Assholes

Wheeltard: Round here I’m just an idiot, but not in Brooklyn. I’m king in my neighborhood. When I cross that bridge and they see me comin’, they know I’m king.

–Tompkins Square Park

Overheard by: Alex Romanovich

Girl: I don’t know who she thinks she is, but just because she’s got cancer doesn’t make her Queen Bitch.

–Bleecker & Broadway

Overheard by: Tony

Chick #1: How many colors are in two rainbows?
Chick #2: Shut up, Kimberly!

–NYU

Overheard by: Clara

Man on cell: I’ve got an idea. How about you go fuck yourself?…Say what? You don’t think so?

Teen girl #1: She just has this sexual vibe about her–
Teen girl #2: No, she doesn’t. She’s fat!

–Park Slope

Overheard by: brownthomas

Jerk: I love making fun of the German. I love making fun of the French, too. I’m an equal opportunity destroyer.

–D Train

Dude #1: It’s not like you did anything for me…
Dude #2: I brought the cocaine… I brought cocaine for you at my engagement party!

–Rumsey Field, Central Park

Overheard by: Jet Black

Snob chick: So then she was like, “You’re only saying that because I’m handicapped!” I hate the fucking handicap excuse.
Reverse-snob chick: But you were only saying that because she was handicapped.
Snob chick: Yeah…

–Washington Square Park

Guy: I’m domestic.
Chick: You are so not domestic.
Guy: I’m a lazy domestic.
Chick: You leave bags of garbage on the floor of your room for days at a time!
Guy: Whatever. Domesticated cows shit inside.

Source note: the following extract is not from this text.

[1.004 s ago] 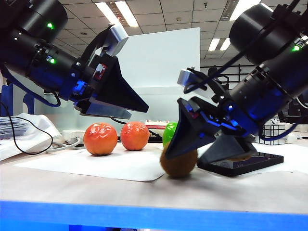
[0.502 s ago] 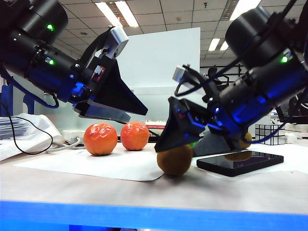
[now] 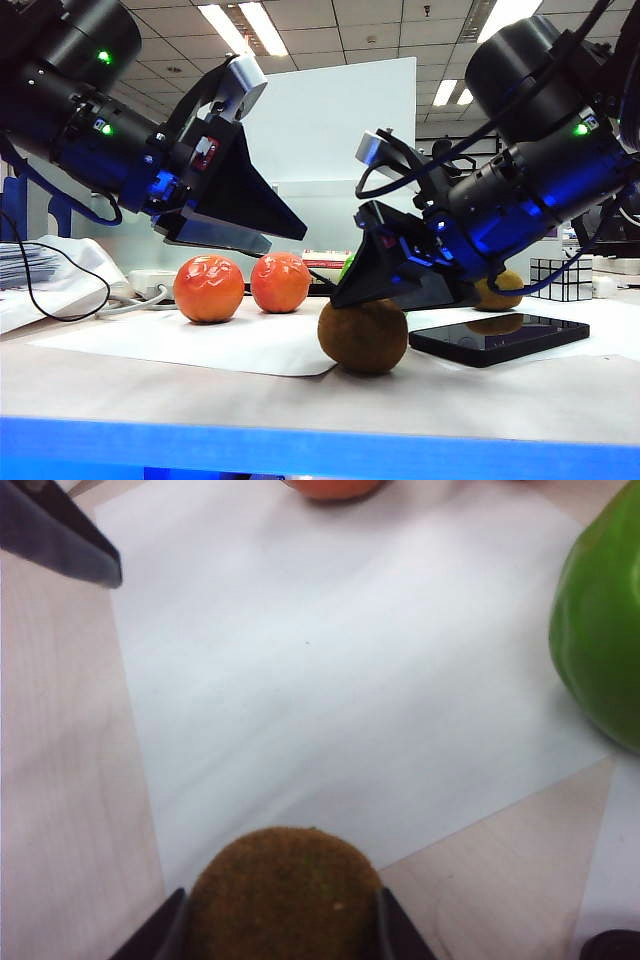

–111th between Broadway & Amsterdam

Overheard by: djlindee

Hispanic teen #1: Oh my God girl! You’re such a fucking bitch!
Hispanic teen #2: Pshaa… Nigga please, I got like 300 friends on MySpace and you only got like 100, bitch.
Hispanic teen #1: At least I didn’t sleep with all my 300 friends.
Hispanic teen #2: You are so off my top 14.
Hispanic teen #1: You aren’t even on mine, so I dont give a shit.
Hispanic teen #2: Bitch

–Union Square

Overheard by: Bryan

Woman on cell: I feel bad about ripping the kid off, but…

–Fort Greene Park

Overheard by: Zoe

Suit: Well, apparently I’m part psychic and part asshole.

–Union Square

Overheard by: quite the combo

Blue collar guy: I stopped giving to panhandlers 10 years ago. This guy hit me up every day at my stop and one day I gave him a sandwich and some cigarettes. I watched him and he threw the sandwich away. I went over to him and worked him over pretty bad. I dumped the trash can and took out the sandwich and then took the cigarettes away from him. Then I knocked him down again and took all the money out of his pockets. I was really mad when he threw that sandwich away. Now I never give anything to those guys.
Suit: Yep…

–1 train, Houston St

Overheard by: Amused Minnesotan

Woman on cell: You see, this is why you just can’t be nice to people. I was nice to her once, once! And now she thinks we’re friends. Like I need this!

–Bus stop near Radio City Music Hall

Yuppie on cell: I don’t give a fuck about them. As long as I’m on their will, I don’t really give a shit.

–34th St & 5th Ave

Overheard by: Gunita

Girl: So my grandma died last week and it sucked so bad, I had to drive all the way to Hartford on Saturday and I totally missed the huge sale at H&M.